Mission Coal unsecured creditor group objects to employee bonus plans

By Caroline Salls

Pittsburgh, Dec. 13 – The official committee of unsecured creditors appointed for Mission Coal Co., LLC’s Chapter 11 case objected Wednesday to the company’s motion for approval of key employee retention and incentive plans, according to a filing with the U.S. Bankruptcy Court for the Northern District of Alabama.

“The committee objects to the proposed KEIP bonuses because they are unnecessary and duplicative of pre-petition bonuses that were paid to these same executives on the eve of bankruptcy,” the objection said.
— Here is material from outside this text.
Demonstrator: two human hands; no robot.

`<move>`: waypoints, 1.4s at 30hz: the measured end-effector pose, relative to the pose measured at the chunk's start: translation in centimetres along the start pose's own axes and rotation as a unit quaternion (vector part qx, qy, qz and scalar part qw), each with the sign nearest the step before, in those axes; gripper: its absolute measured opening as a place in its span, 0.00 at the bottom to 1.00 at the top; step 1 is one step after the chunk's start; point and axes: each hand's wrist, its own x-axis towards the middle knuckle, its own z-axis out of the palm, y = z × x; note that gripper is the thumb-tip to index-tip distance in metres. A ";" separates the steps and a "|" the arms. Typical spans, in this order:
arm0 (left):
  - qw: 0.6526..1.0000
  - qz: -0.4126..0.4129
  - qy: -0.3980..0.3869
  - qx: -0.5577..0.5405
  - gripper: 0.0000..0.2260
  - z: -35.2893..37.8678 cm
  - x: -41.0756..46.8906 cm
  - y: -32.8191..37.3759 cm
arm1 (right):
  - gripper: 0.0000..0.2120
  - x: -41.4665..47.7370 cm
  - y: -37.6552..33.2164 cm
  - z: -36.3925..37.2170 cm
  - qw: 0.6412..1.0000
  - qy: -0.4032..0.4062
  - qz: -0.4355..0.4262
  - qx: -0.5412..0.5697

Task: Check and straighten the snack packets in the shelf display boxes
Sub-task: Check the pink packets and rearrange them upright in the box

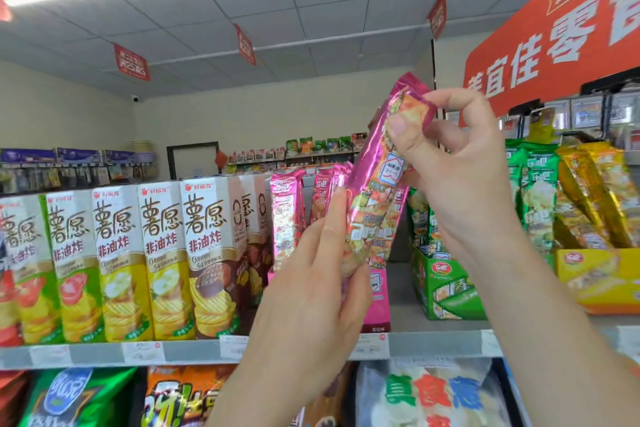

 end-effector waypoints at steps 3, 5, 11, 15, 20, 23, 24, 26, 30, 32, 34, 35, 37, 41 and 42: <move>0.999 -0.010 -0.001 -0.045 0.34 0.5 0.3 0.8 | 0.10 -1.3 0.2 -0.7 1.000 -0.007 0.016 -0.006; 0.997 -0.031 0.008 -0.076 0.31 0.9 0.4 1.4 | 0.06 -2.1 0.3 -1.4 0.999 -0.030 0.024 0.028; 0.971 -0.078 0.061 -0.217 0.27 2.6 -0.1 3.2 | 0.28 -4.7 1.1 -3.0 0.986 -0.156 0.056 0.031; 0.939 -0.143 0.112 -0.290 0.22 4.1 0.7 3.8 | 0.31 -8.4 1.7 -3.5 0.969 -0.203 0.138 0.012; 0.880 -0.235 0.215 -0.351 0.14 2.7 0.9 4.2 | 0.29 -12.5 2.2 -3.0 0.955 -0.249 0.162 0.001; 0.852 -0.251 0.204 -0.412 0.11 1.4 1.6 3.1 | 0.25 -12.8 2.5 -3.2 0.954 -0.265 0.141 -0.001; 0.844 -0.248 0.206 -0.428 0.11 0.7 2.0 2.3 | 0.23 -12.8 2.6 -3.4 0.952 -0.273 0.140 -0.014; 0.839 -0.247 0.224 -0.429 0.16 -0.8 3.0 1.0 | 0.21 -12.6 2.8 -4.0 0.943 -0.295 0.150 -0.037; 0.871 -0.228 0.221 -0.375 0.21 -2.9 3.8 -0.6 | 0.23 -12.0 3.2 -4.5 0.935 -0.308 0.173 -0.030; 0.887 -0.237 0.219 -0.329 0.30 -3.4 3.8 -1.2 | 0.24 -12.1 3.3 -4.1 0.935 -0.303 0.184 -0.014; 0.895 -0.245 0.236 -0.287 0.31 -3.9 3.7 -1.7 | 0.23 -12.6 3.3 -3.2 0.924 -0.312 0.220 0.008; 0.890 -0.234 0.245 -0.306 0.24 -4.2 3.9 -2.0 | 0.24 -13.1 3.3 -2.7 0.915 -0.326 0.238 0.017; 0.869 -0.237 0.248 -0.357 0.17 -4.7 4.5 -2.5 | 0.28 -14.0 3.6 -1.6 0.905 -0.335 0.261 0.031; 0.877 -0.173 0.256 -0.369 0.06 -5.2 5.2 -3.0 | 0.28 -14.3 4.3 -0.5 0.935 -0.249 0.246 0.050; 0.878 -0.152 0.257 -0.373 0.06 -5.5 5.3 -3.2 | 0.25 -14.0 4.3 -0.6 0.946 -0.212 0.237 0.060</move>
Specifically, the committee said the Mission Coal debtors paid $1.49 million in bonuses to three of their top executives two days before the bankruptcy filing, leaving the company with about $55,000 in its bank accounts on the filing date.

The creditor group said two of those three executives would be eligible for an additional $281,875 in bonuses under the proposed KEIP.

In addition, the committee said the bonus plan constitutes a “stay-and-pay plan,” under which the participants will be entitled to the full bonus if Mission Coal complies with the sale milestones and/or achieves sufficient sales proceeds to pay off its debtor-in-possession facility, but provides no recovery to other creditors.

Mission is a Kingsport, Tenn.-based coal company. The company filed bankruptcy on Oct. 14 under Chapter 11 case number 18-04177.